## Work required
Return only those lines of the listing in which "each" appears.

——

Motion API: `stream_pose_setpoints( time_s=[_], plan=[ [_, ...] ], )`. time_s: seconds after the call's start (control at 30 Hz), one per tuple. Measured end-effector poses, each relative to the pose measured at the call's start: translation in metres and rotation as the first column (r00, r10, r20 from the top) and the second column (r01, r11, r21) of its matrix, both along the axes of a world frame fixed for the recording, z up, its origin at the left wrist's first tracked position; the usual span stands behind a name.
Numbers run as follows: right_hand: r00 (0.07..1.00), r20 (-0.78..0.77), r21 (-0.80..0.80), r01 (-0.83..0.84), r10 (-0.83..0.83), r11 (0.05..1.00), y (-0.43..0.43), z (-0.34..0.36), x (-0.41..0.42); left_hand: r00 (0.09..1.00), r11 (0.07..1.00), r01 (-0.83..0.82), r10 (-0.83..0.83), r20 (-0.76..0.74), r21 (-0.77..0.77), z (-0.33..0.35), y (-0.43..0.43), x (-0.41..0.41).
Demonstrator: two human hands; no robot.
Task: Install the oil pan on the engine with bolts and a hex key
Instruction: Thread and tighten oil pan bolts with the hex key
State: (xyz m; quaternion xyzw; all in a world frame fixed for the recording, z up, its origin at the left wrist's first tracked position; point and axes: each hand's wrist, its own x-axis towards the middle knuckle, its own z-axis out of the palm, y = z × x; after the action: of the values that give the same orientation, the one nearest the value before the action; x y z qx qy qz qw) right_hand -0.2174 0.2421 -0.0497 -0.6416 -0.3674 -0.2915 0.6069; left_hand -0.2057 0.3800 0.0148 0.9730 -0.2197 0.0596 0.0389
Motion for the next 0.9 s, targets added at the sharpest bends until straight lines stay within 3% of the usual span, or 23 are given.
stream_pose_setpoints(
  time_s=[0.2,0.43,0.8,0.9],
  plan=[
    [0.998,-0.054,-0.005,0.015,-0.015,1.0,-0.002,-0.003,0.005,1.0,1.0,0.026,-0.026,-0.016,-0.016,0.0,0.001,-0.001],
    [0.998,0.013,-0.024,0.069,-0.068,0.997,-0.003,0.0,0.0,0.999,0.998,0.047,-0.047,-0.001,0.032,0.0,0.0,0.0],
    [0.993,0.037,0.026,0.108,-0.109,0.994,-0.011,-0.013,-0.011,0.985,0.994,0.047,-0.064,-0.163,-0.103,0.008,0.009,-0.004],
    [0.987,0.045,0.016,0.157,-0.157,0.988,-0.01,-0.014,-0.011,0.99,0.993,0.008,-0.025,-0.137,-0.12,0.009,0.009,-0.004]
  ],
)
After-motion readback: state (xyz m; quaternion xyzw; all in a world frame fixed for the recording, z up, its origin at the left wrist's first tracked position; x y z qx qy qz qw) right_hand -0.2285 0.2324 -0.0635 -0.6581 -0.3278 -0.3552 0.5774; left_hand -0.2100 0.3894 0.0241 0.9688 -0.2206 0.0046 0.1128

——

## Final answer
Motion API: `stream_pose_setpoints( time_s=[_], plan=[ [_, ...] ], )`. time_s: seconds after the call's start (control at 30 Hz), one per tuple. Measured end-effector poses, each relative to the pose measured at the call's start: translation in metres and rotation as the first column (r00, r10, r20 from the top) and the second column (r01, r11, r21) of its matrix, both along the axes of a world frame fixed for the recording, z up, its origin at the left wrist's first tracked position; the usual span stands behind a name.
State: (xyz m; quaternion xyzw; all in a world frame fixed for the recording, z up, its origin at the left wrist's first tracked position; point and axes: each hand's wrist, its own x-axis towards the middle knuckle, its own z-axis out of the palm, y = z × x; after the action: of the values that give the same orientation, the one nearest the value before the action; x y z qx qy qz qw) right_hand -0.2174 0.2421 -0.0497 -0.6416 -0.3674 -0.2915 0.6069; left_hand -0.2057 0.3800 0.0148 0.9730 -0.2197 0.0596 0.0389

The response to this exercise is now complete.